>>>>>

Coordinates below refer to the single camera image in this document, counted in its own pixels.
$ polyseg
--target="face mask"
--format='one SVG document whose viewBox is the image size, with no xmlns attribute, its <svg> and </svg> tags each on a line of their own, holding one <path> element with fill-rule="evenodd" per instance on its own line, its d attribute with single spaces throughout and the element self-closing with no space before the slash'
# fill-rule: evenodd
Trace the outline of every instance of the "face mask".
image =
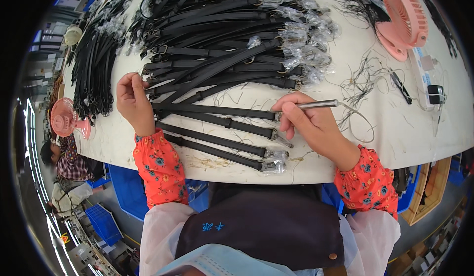
<svg viewBox="0 0 474 276">
<path fill-rule="evenodd" d="M 296 276 L 287 266 L 252 258 L 220 244 L 206 244 L 160 269 L 155 276 L 179 275 L 195 267 L 208 276 Z"/>
</svg>

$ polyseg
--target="woman's left hand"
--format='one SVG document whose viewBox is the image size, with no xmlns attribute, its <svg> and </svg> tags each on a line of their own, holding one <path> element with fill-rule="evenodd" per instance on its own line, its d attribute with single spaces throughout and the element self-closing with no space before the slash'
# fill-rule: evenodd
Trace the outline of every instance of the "woman's left hand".
<svg viewBox="0 0 474 276">
<path fill-rule="evenodd" d="M 153 108 L 146 98 L 148 83 L 137 72 L 129 72 L 117 83 L 117 110 L 135 129 L 137 136 L 155 134 Z"/>
</svg>

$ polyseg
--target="woman's right hand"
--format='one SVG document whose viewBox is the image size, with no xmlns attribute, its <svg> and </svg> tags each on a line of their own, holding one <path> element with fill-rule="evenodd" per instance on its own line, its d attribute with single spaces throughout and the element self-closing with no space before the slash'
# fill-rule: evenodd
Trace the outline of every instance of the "woman's right hand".
<svg viewBox="0 0 474 276">
<path fill-rule="evenodd" d="M 153 108 L 146 98 L 148 83 L 137 72 L 129 72 L 117 83 L 117 110 L 135 129 L 137 136 L 155 134 Z"/>
<path fill-rule="evenodd" d="M 333 161 L 341 171 L 349 171 L 358 163 L 359 148 L 339 131 L 329 107 L 300 110 L 296 104 L 315 101 L 301 92 L 280 98 L 272 110 L 282 110 L 280 131 L 292 139 L 296 128 L 313 151 Z"/>
</svg>

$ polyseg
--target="floral sleeve cover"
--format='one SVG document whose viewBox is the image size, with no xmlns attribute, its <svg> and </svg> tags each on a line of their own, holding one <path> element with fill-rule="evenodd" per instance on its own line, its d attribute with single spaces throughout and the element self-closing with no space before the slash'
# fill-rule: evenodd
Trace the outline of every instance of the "floral sleeve cover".
<svg viewBox="0 0 474 276">
<path fill-rule="evenodd" d="M 133 157 L 138 173 L 145 181 L 146 203 L 153 206 L 167 202 L 188 204 L 184 184 L 184 168 L 172 145 L 164 138 L 163 131 L 151 136 L 135 134 Z"/>
<path fill-rule="evenodd" d="M 394 172 L 385 169 L 373 149 L 359 145 L 360 159 L 350 171 L 336 170 L 334 184 L 344 204 L 357 211 L 383 210 L 398 219 L 398 195 L 392 182 Z"/>
</svg>

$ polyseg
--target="black apron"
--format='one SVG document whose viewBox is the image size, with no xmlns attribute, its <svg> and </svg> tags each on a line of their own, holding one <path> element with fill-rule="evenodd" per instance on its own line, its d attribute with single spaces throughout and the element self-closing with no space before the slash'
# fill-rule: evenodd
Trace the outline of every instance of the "black apron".
<svg viewBox="0 0 474 276">
<path fill-rule="evenodd" d="M 184 224 L 175 258 L 216 243 L 292 271 L 344 268 L 339 217 L 333 206 L 302 191 L 275 186 L 242 190 L 226 199 L 218 190 L 214 196 L 221 196 L 218 203 L 211 202 L 209 209 Z"/>
</svg>

<<<<<

What this task involves ▸ What lines in the records above include the string "face"? Copy each one.

Solution to this problem ▸
--target="face mask"
Trace the outline of every instance of the "face mask".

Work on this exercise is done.